9. Importante considerar a presença do excesso de dejetos, considerando que um bovino, variando tamanho e dieta, produz de 20 a 40 kg de fezes/dia. Urina cerca de 10 vezes/dia produzindo de 10 a 20 litros. Tudo isso multiplicado por 27.000 bovinos por dia. Assim por baixo, teremos uma produção diária de 540.000 kg de fezes e 2.700.000 litros de urina.

10.  A ventilação inadequada de algumas partes da embarcação está relacionada a redução de bem-estar por dificultar a dissipação do calor. Hipertermia e intermação. 

11. A potencial movimentação da embarcação frente às intempéries do mar podem provocar quedas e consequentes traumas e fraturas

12. O excesso de amônia presente nos dejetos é causador de irritação das vias aéreas e consequentes doenças relacionadas. As doenças respiratórias são comuns. Dermatites e doenças dos cascos (manqueiras) pelo contato excessivo com dejetos (fezes e urina).

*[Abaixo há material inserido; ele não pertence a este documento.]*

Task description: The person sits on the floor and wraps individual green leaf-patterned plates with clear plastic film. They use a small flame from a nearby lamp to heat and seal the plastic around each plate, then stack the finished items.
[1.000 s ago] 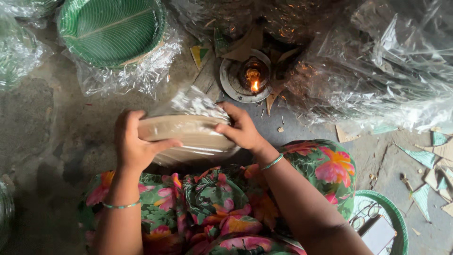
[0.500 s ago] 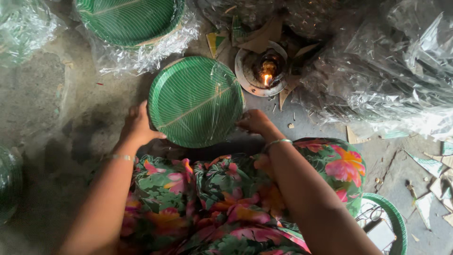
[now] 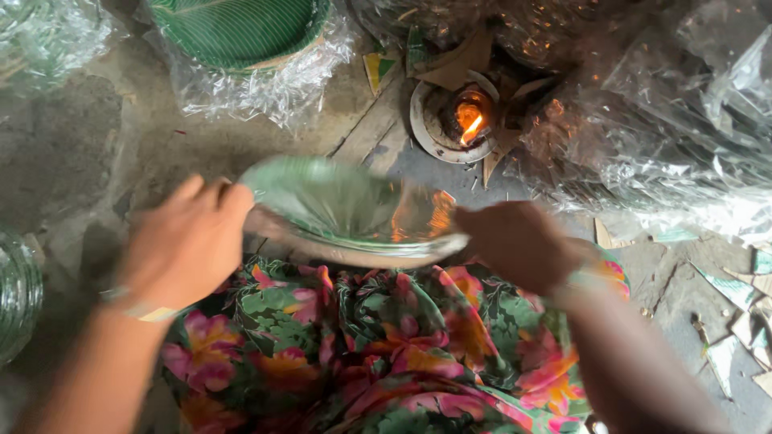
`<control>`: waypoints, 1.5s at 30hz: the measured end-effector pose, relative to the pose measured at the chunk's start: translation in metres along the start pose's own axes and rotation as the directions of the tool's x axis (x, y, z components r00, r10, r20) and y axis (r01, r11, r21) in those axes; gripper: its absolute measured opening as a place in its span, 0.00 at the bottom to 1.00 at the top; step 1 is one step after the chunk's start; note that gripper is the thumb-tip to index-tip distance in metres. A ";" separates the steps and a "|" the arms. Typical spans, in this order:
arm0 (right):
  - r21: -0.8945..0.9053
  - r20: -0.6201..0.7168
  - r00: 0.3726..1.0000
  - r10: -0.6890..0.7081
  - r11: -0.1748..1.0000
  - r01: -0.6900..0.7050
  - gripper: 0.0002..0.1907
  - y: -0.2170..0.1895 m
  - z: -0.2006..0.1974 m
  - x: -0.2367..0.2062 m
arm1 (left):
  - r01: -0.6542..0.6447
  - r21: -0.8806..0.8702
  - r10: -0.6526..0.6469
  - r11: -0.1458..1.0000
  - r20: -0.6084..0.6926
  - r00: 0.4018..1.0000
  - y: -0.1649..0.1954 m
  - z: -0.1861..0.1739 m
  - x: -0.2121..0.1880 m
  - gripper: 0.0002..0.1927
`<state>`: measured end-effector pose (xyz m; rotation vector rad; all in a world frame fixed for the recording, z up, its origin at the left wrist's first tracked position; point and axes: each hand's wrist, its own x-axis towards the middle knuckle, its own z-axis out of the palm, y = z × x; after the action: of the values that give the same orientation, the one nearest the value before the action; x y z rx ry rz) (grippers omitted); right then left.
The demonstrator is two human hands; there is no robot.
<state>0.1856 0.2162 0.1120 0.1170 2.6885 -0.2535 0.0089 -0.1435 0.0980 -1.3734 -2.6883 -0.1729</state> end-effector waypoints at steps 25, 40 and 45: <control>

13. Também a poluição sonora como fator estressante. Ressalte-se que serão muitos dias submetidos a esse fator.  

14. A taxa de mortalidade. Importante ressaltar que apesar de alguns autores afirmarem que a taxa de mortalidade é baixa (menor que 1%), essa é mais alta no mar em comparação com o mesmo período de transporte em terra. Além disso, esse indicador não pode ser usado isoladamente para avaliar bem-estar. A avaliação deverá  envolver um conjunto de indicadores físicos e comportamentais

 

Considerações finais

1. Não há fiscalização durante o transporte em alto-mar, logo não há como garantir que sejam oferecidas condições de bem-estar aos bovinos.

2. Não há protocolo estabelecido para a avaliação do bem-estar durante o transporte marítimo. O sofrimento dos bovinos pode ser identificado de forma objetiva por indicadores físicos e comportamentais

3. A fiscalização deveria ser realizada por um órgão ou profissional independente e autônomo.

4. Os órgãos públicos sofrem pressões políticas e econômicas. 

5. É pobre o bem-estar desses animais nas condições de transporte marítimo por longas distâncias.

6. Por ser um sofrimento desnecessário caracteriza a figura de maus-tratos (conforme art. 20, inc. II da Resolução 1236/2018 do CFMV).  

7. Eu sempre faço um exercício com os alunos: você aceitaria que seu cão ou gato fosse submetido às referidas condições, ou seja, a viagem marítima por longas distâncias nas condições de confinamento, mudança de dieta, falta de higiene e ventilação, estresse térmico, entre outras. Se não, se você acha que ele estaria sofrendo, é bem provável que determinada prática caracterize maus-tratos. Fica a reflexão.

8. O Estado brasileiro não pode se isentar sobre as condições do transporte no mar internacional. É inegável que estaremos compactuando com a prática, mesmo que as regras contratuais indiquem responsabilidade do comprador. Será que é o desejo da sociedade brasileira? Ou do interesse de um setor que lucra com a atividade?